Character Repertoire Validation for XML
January 14, 2004
In this article I present a small schema language for XML -- which can be used to restrict the use of character repertoires in XML documents -- called Character Repertoire Validation for XML (CRVX). CRVX restrictions can be based on structural components of an XML document, contexts, or a combination of both.
Restricting Character Repertoires is Smart
Why would anyone want to use CRVX? Well, in the first place, why have character repertoire
restrictions at all? And, second, why not use W3C XML Schema (WXS), which also provides
some
mechanisms for this through the pattern
facet of
simple type restrictions.
Why Character Repertoire Restrictions?
In many application scenarios, XML is only a small part of the overall picture, very useful for integrating components and facilitating communications, but by no means the technology governing the data model of the whole application. Furthermore, many applications are far from supporting the full Unicode character repertoire. I have yet to receive a credit card statement without some character conversion errors. For a very long time to come, it is not realistic to expect IT infrastructures to support full Unicode. Also, in many scenarios it is explicitly required to limit the supported character repertoire, because the business process workflow should only accept characters that make sense (for example, can be rendered and understood) in the specific application scenario. So character repertoire restrictions are useful for two reasons:
- Protecting legacy applications: Legacy applications often support only very limited character repertoires (for example ASCII or an ISO 8859 variant), and if they are equipped with an XML interface, like a web service, care should be taken that only data is accepted that can be processed by the application.
- Protecting workflows: Newer applications may support Unicode, but won't accept the whole Unicode character repertoire because doing so doesn't make sense in their business case. Consequently, these applications should be protected from unwanted characters in the same way as legacy applications.

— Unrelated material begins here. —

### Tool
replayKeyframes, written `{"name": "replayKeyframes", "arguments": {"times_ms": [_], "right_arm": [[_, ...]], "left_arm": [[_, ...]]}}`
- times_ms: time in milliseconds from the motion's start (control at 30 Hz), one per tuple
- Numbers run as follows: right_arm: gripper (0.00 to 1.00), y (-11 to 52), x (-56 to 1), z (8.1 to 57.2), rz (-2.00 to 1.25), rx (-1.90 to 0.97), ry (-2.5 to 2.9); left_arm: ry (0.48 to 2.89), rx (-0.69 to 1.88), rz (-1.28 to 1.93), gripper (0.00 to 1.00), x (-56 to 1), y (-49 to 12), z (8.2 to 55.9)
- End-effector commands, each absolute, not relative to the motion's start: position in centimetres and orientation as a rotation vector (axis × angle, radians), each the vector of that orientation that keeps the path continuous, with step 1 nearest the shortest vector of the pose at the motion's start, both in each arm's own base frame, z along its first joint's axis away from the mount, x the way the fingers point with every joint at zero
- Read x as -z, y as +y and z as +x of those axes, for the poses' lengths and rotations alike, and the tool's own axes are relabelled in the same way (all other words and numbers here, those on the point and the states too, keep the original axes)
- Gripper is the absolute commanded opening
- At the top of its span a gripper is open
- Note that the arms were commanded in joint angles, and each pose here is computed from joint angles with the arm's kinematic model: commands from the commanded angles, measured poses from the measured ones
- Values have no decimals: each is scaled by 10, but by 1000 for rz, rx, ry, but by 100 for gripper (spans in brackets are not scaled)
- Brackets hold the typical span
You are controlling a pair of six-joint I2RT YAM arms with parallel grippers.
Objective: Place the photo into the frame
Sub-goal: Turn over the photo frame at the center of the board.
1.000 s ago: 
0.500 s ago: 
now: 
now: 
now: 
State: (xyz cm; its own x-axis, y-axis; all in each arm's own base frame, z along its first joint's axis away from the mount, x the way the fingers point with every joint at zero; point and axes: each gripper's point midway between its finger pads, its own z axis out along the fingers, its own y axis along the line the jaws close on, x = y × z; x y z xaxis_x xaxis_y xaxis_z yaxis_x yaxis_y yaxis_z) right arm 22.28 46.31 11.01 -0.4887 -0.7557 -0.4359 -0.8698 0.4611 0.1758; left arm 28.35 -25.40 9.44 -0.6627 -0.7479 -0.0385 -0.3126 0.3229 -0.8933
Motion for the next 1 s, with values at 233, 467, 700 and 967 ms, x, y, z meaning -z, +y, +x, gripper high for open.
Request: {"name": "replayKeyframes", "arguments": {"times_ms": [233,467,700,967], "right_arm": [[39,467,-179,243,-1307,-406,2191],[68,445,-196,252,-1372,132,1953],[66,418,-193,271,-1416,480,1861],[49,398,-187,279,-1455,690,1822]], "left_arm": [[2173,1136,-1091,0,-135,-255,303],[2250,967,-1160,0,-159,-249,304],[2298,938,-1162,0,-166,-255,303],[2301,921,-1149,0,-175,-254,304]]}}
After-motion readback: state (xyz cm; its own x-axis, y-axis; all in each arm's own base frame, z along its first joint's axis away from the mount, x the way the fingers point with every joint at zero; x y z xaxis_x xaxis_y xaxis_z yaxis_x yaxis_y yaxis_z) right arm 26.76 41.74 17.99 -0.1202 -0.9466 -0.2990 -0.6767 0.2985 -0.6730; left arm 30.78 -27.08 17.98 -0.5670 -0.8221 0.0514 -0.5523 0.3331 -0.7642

As a last point it could be asked why there should be a schema-based way to use character repertoire restrictions. Reasons for preferring schema-based approaches over writing program code include lower authoring effort, easier maintainability, no portability issues, and the general rule that declarative definitions are better than procedural code.

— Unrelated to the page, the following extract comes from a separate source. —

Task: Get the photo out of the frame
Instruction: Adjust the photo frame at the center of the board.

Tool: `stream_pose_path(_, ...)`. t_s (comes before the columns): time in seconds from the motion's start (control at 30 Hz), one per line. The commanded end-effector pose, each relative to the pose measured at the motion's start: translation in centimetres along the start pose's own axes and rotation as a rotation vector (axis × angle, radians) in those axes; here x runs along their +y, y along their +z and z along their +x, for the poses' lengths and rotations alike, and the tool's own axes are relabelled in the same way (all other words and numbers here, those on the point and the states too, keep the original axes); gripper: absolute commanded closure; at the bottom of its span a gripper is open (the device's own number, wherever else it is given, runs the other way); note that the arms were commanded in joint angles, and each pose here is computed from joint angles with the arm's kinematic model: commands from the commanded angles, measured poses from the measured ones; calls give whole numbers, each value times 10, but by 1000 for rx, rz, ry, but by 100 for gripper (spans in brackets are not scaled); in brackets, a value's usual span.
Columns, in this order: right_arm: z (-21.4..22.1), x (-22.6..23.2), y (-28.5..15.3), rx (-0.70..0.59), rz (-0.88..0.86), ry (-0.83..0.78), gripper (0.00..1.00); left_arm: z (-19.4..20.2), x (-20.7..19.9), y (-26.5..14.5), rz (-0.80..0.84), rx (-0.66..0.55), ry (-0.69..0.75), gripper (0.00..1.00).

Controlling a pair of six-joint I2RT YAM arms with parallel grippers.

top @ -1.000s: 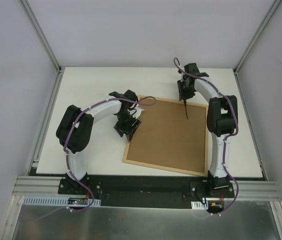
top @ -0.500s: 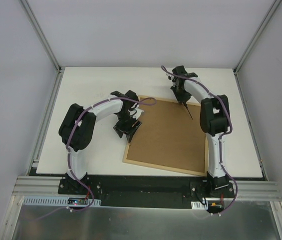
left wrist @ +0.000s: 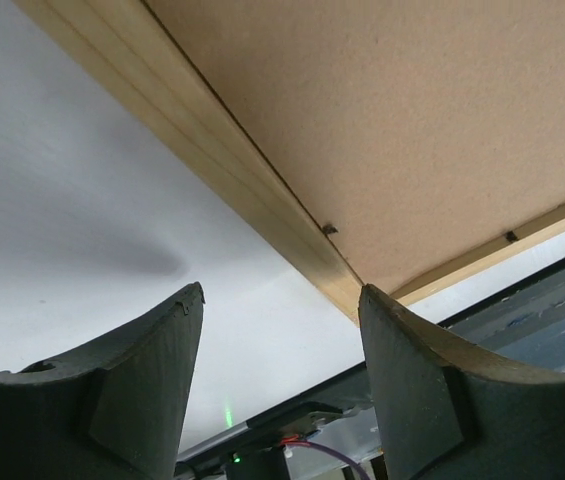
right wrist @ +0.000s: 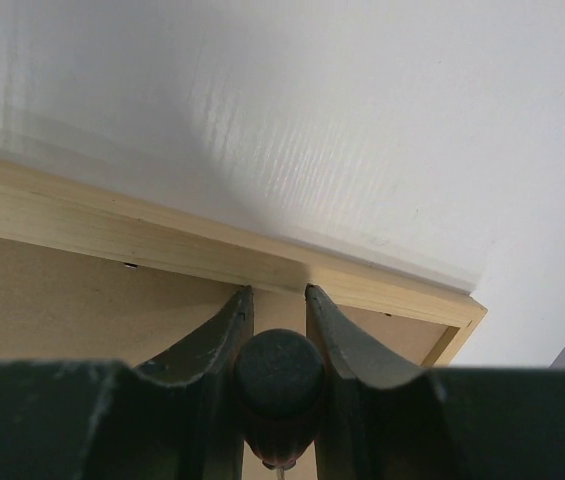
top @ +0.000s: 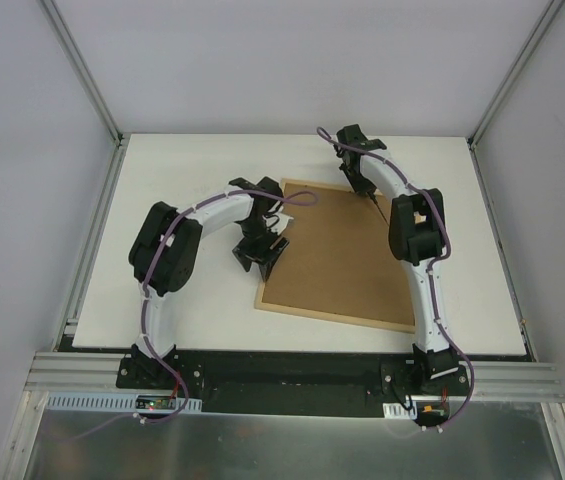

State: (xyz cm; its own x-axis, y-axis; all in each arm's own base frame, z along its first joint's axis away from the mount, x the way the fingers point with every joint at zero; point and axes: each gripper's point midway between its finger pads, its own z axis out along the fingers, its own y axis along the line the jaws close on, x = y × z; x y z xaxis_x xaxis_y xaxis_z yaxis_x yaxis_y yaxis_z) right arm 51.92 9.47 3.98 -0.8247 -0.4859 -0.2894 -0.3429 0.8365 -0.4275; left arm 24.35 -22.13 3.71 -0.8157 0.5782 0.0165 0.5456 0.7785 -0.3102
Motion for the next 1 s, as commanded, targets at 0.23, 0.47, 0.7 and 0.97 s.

Why not use W3C XML Schema?
So why not use WXS for character repertoire restrictions? It has always been a good
design
pattern for WXS schemas to use a complete layer of application-specific simple types
(i.e.,
WXS built-in types should never be instantiated), and this layer could be used to
restrict
all simple types with pattern
facets, thus
restricting all simple types to the Unicode characters repertoires required by the
application. There are several arguments against this:
- Mixed Content: Depending on the application, mixed content may not even be used, or it may represent a substantial amount of the XML's character data. Unfortunately, mixed content in W3C XML Schema does not have any type, and consequently it cannot be restricted.
- Simple Types Only: Since facets can only be used for simple types, they cannot restrict anything that is not a simple type, such as comments, processing instructions, element and attribute names, and mixed content.

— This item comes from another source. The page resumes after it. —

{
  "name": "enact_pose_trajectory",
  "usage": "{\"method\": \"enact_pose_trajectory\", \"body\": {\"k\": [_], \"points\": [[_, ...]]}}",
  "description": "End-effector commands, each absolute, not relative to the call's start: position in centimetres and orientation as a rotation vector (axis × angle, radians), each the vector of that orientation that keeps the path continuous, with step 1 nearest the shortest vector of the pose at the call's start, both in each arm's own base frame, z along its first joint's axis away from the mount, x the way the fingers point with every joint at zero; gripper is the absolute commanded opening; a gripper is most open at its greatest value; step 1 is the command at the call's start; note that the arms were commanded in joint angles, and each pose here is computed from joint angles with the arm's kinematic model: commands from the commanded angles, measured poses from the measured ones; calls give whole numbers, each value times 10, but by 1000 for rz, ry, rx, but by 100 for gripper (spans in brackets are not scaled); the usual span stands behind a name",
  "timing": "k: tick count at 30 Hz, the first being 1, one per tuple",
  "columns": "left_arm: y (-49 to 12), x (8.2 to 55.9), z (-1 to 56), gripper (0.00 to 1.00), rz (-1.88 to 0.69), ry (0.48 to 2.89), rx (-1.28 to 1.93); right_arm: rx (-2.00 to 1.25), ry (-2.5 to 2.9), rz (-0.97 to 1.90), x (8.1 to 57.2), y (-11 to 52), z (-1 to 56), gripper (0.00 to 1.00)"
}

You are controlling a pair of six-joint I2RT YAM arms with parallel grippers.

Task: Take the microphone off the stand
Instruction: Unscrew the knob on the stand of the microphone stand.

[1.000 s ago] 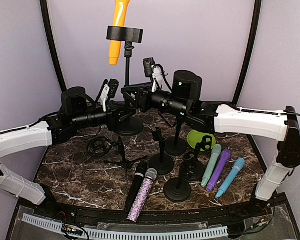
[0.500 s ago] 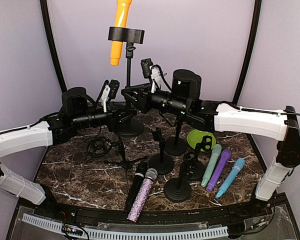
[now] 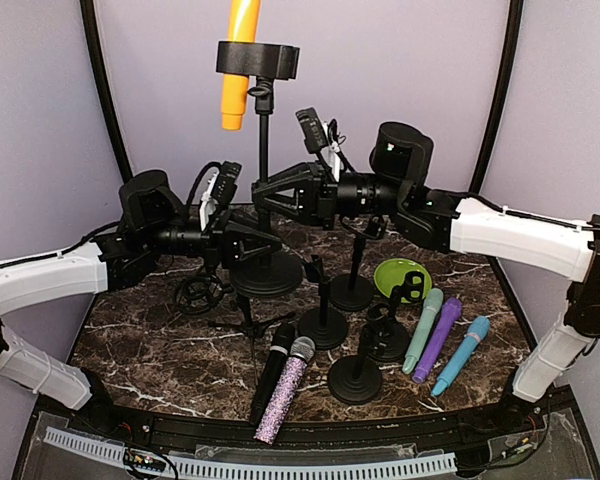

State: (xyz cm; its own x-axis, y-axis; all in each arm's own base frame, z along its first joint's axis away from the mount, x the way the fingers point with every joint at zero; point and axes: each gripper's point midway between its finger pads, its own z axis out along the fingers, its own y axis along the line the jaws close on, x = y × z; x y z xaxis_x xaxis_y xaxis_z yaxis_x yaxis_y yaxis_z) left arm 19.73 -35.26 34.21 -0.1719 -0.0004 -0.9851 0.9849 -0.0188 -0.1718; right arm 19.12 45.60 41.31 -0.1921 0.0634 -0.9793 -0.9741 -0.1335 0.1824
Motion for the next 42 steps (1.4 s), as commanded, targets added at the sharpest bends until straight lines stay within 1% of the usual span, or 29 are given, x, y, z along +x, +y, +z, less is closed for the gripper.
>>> {"method": "enact_pose_trajectory", "body": {"k": [1, 4, 6, 8, 10, 13, 15, 19, 25, 32, 42], "points": [[-347, 182, 387, 0, -1384, 1107, 1183, -1233, 1058, 1576, 161, 433, 450, 8], [-345, 188, 386, 0, -1332, 1116, 1152, -1132, 1101, 1516, 179, 428, 450, 21], [-342, 194, 385, 0, -1279, 1127, 1119, -1029, 1131, 1467, 195, 418, 448, 26], [-339, 199, 386, 0, -1228, 1133, 1085, -930, 1144, 1433, 209, 404, 447, 38], [-335, 206, 387, 0, -1177, 1139, 1039, -849, 1155, 1399, 220, 392, 444, 47], [-331, 210, 387, 0, -1143, 1143, 1014, -777, 1208, 1347, 232, 385, 434, 55], [-330, 213, 386, 0, -1122, 1151, 994, -735, 1250, 1322, 241, 385, 429, 58], [-325, 231, 383, 0, -1045, 1210, 915, -657, 1336, 1268, 254, 391, 420, 60], [-317, 255, 373, 0, -933, 1303, 820, -603, 1392, 1187, 248, 414, 411, 58], [-321, 254, 367, 0, -954, 1311, 839, -622, 1456, 1067, 247, 450, 402, 53], [-325, 252, 363, 0, -978, 1312, 860, -605, 1432, 1056, 247, 465, 409, 51]]}}
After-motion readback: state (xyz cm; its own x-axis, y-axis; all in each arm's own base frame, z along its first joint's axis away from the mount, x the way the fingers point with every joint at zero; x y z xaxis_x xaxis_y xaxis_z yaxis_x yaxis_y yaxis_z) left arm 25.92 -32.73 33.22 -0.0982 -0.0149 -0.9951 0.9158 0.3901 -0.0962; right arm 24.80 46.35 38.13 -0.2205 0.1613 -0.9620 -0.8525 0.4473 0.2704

- WXS Complexity: While WXS may be the schema language of choice for some application scenarios, it still is considered to be too complex by many XML users. So if the focus of an application designer is to define character repertoire restrictions, WXS is a very complex and cumbersome way to define them. Furthermore, there still is not a single complete WXS implementation. Using WXS exposes application designers to the numerous bugs found in every WXS implementation.
- Modularization: WXS was designed to define grammars for XML documents, supported by a type system supporting different ways of type derivation. Some other mechanisms has been added to WXS as an afterthought, such as identity constraints, which do not fit very well into the overall picture (because they completely ignore the types). In the same way, character repertoire restrictions could be added (though only partially, as shown already) to a WXS schema, but it may be better from the modularity point of view to separate them from the grammar defined by the schema.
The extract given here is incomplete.